Wednesday, May 23, 2012

Redefining A Garden's Purpose

At Burton Street Community Peace Garden the plantings take second place to a more important function. The garden was started on a piece of land donated by the owners for use as an open space for a poor and troubled community to gather.

I did not take pictures of plants in this garden or the vegetables growing in the sunnier open section. I did not walk a few lots down the street to another vacant lot they have turned over fully to growing food. Gardens can have other meanings and serve other purposes.


















Safi Mahaba and her husband Dewayne Barton have instead created a garden centered around peace, love and social justice, a garden where a community can gather to heal and find their own solutions to the common problems many poor urban communities face. Dinners can be cooked in the cob oven and served on site. What better way to have a community feel invited to gather.


























Dewayne Barton is an artist who gathers the refuse, yes the garbage, that is the daily backdrop of trudging through a poor urban life and gives it a new purpose. The themes in his installations are apparent. It is a way for a community to look at and begin talking about the larger forces around them over which they feel they have no control, yet still affect their lives in many ways.

Turning dinosaurs into gasoline




















Condoleezza Rice


























The water park ride of plastic. You don't have to be poor and urban to understand his message.


























The Burton Street Community Peace Garden is also very much a place for children. I did hear someone say while we were there that they were not sure it would be safe for kids with all this refuse around. This debris of urban life is what these kids walk through and play around in their environment on every given day. Why not take this garbage and put it to use to foster creativity under the watchful eyes of adults?


























A garden can be many things. A garden can reflect the community it serves. A garden can foster children's curiosity about the world they live in. A garden can have another purpose.


























A garden can be more than pretty flowers and textured shrubberies.

13 comments:

Anonymous said...

So very creative!
Sallysmom

Lola said...

Love those chairs in the first Pic. They are very clever with the uses of material.

Lisa at Greenbow said...

This garden was full of heart. You could feel the beat.

Anonymous said...

Very nice post, Christopher.

bev

Fairegarden said...

Your words are profound, Christopher, as is this garden.

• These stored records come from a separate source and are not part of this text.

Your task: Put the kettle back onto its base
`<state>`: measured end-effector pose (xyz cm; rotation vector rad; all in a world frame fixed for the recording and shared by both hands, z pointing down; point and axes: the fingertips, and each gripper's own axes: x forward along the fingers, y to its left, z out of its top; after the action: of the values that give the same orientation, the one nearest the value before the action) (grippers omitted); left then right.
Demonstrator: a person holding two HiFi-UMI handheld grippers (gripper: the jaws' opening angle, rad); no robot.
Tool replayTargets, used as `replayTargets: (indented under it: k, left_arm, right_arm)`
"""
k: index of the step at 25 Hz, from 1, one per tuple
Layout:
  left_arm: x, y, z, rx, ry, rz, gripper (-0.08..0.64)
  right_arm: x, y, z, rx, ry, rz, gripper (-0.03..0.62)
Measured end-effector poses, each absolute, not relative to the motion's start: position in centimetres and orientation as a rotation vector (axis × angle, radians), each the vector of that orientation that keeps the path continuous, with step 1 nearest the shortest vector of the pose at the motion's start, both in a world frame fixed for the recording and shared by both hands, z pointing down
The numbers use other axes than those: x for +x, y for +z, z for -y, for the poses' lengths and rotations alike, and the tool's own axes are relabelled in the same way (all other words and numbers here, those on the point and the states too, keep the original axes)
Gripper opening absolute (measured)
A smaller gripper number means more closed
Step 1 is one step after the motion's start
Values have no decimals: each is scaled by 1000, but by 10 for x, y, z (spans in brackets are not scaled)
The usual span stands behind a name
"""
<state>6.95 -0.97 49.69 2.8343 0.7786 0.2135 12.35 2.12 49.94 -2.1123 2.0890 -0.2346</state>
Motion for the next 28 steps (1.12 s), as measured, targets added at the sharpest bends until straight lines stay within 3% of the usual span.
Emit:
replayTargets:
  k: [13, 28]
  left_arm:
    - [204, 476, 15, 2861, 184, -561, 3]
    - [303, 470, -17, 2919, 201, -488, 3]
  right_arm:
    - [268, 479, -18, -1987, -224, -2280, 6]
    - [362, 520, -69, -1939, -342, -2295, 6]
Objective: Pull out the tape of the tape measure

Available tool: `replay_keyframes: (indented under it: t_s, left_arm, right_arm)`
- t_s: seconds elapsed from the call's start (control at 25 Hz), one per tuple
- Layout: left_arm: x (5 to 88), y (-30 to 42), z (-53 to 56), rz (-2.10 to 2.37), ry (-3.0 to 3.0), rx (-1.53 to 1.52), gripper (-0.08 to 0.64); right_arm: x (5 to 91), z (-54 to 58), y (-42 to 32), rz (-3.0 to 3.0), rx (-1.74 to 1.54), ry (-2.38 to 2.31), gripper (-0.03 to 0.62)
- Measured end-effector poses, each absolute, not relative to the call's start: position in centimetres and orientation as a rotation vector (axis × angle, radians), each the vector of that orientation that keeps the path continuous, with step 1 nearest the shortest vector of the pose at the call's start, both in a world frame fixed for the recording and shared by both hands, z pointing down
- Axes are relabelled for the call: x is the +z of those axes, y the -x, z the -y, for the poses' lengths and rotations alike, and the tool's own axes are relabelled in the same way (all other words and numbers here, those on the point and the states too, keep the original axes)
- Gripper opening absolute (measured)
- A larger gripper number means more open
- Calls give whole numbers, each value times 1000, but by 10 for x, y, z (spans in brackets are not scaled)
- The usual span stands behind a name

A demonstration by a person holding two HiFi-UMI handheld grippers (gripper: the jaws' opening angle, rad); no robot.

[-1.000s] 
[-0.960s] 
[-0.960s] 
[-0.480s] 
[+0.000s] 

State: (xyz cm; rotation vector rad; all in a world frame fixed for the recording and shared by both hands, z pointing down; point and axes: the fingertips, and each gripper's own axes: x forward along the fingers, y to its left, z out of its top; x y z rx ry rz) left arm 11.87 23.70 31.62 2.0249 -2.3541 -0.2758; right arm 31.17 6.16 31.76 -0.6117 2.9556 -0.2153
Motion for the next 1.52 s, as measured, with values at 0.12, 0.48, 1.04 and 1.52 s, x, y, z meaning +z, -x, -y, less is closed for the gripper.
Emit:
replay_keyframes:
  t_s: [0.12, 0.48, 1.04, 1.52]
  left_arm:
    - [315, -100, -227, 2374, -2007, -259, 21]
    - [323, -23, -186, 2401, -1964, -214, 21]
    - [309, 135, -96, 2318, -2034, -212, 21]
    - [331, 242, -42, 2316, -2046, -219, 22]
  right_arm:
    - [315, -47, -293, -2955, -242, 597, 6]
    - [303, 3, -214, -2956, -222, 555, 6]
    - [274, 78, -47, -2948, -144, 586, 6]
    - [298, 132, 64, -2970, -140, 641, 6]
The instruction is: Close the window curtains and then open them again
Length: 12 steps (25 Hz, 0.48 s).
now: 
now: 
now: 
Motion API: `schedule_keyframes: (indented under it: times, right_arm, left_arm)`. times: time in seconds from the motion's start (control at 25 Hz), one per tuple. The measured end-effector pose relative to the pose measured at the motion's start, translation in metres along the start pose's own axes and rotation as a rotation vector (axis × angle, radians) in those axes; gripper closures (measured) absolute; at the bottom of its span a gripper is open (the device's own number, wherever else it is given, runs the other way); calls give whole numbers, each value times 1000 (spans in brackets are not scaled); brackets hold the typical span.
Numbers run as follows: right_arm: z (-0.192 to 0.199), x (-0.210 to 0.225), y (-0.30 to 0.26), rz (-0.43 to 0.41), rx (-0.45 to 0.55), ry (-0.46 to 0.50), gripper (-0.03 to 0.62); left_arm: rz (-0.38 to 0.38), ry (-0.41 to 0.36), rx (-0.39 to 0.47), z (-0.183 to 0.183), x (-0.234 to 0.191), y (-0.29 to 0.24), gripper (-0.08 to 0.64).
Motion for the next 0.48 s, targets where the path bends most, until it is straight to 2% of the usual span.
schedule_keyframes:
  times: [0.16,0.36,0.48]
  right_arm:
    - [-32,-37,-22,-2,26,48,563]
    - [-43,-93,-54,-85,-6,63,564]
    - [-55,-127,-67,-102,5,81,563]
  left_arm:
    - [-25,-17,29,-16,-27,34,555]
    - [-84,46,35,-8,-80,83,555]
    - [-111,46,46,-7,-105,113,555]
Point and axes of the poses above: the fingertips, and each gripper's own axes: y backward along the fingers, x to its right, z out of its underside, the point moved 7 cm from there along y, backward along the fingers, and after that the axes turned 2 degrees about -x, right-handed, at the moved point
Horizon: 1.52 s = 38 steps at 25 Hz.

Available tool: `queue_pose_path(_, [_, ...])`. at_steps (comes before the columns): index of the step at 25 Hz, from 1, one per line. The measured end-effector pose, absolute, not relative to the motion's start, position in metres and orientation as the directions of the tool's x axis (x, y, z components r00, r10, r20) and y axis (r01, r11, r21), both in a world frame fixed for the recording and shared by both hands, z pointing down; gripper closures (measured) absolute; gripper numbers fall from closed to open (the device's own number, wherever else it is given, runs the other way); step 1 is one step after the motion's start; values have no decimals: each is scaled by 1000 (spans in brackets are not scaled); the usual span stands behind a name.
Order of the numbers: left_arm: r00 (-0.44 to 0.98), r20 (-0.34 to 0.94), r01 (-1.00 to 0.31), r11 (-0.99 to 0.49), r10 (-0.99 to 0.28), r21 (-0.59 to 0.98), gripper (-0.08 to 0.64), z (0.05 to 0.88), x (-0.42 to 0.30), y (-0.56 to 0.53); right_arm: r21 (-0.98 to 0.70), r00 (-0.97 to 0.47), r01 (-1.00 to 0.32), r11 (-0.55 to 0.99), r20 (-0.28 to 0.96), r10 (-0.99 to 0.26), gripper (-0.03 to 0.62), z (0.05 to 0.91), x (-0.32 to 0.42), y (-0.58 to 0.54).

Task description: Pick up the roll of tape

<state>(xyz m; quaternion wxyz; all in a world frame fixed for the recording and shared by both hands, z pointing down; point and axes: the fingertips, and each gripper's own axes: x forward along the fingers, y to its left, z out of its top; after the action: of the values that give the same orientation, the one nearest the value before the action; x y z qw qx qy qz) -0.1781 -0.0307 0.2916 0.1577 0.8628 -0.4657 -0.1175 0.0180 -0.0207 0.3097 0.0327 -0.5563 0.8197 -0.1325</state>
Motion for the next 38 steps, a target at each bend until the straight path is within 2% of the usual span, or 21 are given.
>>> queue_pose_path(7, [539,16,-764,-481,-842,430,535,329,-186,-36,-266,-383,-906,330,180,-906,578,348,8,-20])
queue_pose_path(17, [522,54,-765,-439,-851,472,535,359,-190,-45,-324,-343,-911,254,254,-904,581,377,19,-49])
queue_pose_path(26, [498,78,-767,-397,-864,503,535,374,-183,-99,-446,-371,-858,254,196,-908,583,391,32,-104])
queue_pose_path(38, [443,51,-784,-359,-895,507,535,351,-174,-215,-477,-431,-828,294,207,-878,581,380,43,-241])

Carolyn @ Carolyn's Shade Gardens said...

Christopher, You are are such a good writer that you made me understand even better than when I was there what this garden is all about. The fling was a wonderful experience, and I am so thankful for your efforts at organizing it. Hope to see you at next year's fling if I can afford it. Carolyn

Janet, The Queen of Seaford said...

She told us about making pizza in that cob oven, and was so animated while telling the tale of heating the oven to getting the pizza out when it was done. It was a treat!

Siria said...

Looks like a beautiful place. Thank you for sharing it! I loved that last picture....

LKW said...

Community gardens are special, as is this one.

Great post.

Skeeter said...

Upon arrival, I was thinking What? Upon departure, I was thinking, what an interesting garden and way to get community together in the great outdoors.... Thanks for putting this one on the tour Christopher...

Penryn said...

the art of a garden, in pure urban Ashevillian form. Thanks for including this space in the tour.

Helen said...

My post on this garden tomorrow will be my first on the Fling. Because, as beautiful and intriguing as the other gardens were, this is the one that left me thinking about it most. Thank you, Christopher and crew, for creating a memorable Fling.

Julie said...

Christopher, I'm so glad this garden was part of our tour. It's not an easy garden, or a traditionally "pretty" garden, but I'm so enamored with the messages and respite it provides for the community. I haven't written my post yet, because I haven't quite found the right words to express how amazing I think the founders are for providing this space for the community. I think your post helped get my thoughts in order.